Well, we can disagree with their decisions, certainly. But in my opinion, it’s a woman’s right to control her reproduction: when she’s fertile, what sperm she encounters when she is, and whether or not she has an abortion. My only caveat is that the woman should be prepared to provide for whatever children she has until they reach adulthood.

It’s good that we’re debating these issues, but I don’t think that the law has any business poking its nose into this area.
 
 
alas
02:54 / 15.04.02
My only caveat is that the woman should be prepared to provide for whatever children she has until they reach
adulthood.

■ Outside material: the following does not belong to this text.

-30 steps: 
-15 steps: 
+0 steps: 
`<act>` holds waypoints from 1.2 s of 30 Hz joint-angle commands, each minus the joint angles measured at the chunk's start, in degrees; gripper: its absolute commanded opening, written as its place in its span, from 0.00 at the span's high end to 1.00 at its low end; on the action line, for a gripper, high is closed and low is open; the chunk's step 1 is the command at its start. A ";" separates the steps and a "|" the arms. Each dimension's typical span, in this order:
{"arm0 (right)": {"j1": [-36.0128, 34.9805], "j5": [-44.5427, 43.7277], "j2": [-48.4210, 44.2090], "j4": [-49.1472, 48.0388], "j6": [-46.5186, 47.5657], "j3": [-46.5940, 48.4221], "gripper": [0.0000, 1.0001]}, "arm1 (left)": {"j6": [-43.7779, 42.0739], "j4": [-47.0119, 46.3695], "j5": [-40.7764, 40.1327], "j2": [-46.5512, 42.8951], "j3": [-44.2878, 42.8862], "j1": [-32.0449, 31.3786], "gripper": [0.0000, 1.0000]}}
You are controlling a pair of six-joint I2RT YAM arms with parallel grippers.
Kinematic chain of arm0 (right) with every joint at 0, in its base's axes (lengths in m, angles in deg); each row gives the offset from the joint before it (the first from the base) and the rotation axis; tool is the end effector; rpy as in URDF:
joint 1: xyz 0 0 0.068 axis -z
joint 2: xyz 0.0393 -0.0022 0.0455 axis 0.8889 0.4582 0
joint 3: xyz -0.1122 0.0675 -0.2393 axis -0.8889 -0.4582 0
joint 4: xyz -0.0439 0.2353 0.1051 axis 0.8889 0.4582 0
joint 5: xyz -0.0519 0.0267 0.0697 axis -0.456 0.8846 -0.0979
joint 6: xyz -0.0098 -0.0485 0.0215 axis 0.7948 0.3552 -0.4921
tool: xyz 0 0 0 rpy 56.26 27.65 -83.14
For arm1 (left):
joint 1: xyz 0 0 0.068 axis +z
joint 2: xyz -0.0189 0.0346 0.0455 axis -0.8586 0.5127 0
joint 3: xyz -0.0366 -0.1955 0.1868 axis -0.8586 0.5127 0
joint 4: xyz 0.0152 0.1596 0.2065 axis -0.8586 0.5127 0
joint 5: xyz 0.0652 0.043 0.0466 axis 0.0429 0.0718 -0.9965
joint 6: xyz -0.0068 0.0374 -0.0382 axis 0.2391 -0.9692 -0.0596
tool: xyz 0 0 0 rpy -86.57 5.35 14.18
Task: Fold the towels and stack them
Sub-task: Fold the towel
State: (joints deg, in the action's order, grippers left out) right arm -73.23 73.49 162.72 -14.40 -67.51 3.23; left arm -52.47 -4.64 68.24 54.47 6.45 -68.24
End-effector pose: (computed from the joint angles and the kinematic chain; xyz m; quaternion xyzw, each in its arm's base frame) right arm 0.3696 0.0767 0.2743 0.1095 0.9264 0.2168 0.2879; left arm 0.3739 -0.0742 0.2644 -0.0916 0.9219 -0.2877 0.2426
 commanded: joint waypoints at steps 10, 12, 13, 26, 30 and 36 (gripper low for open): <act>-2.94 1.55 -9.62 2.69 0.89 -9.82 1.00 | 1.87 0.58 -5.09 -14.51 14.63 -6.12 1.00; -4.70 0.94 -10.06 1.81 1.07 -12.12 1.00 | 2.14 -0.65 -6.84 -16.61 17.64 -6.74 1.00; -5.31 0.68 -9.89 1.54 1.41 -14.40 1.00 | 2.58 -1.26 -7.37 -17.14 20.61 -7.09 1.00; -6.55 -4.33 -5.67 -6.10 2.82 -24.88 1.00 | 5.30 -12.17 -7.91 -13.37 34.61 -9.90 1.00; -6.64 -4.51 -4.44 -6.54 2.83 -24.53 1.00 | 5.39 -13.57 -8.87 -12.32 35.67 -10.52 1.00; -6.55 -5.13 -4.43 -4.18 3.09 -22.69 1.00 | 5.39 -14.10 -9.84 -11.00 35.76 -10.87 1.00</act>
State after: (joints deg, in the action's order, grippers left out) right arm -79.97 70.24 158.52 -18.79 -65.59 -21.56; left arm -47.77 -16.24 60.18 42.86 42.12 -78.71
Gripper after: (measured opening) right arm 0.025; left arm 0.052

It’s good that we’re debating these issues, but I don’t think that the law has any
business poking its nose into this area


Well, not to raise the whole welfare question again, but while I agree that women should be prepared to provide for children, our (US) current social/economic system doesn't do a very good job of ensuring that women's work is valued and remunerated at a rate that allows for this kind of "preparation" and it also does a horrible job of ensuring that children born in this country will be able to get medical care. Especially if they are "disabled."
And while the state has any responsibility to help provide for the education of future citizens, then it will perceive itself as having a right to nose into these things. And it costs all of us much less to give children good medical care and access to good nutrition than to pay for neglect later. (truth in advertising: radical individualism is a male fantasy, methinks.)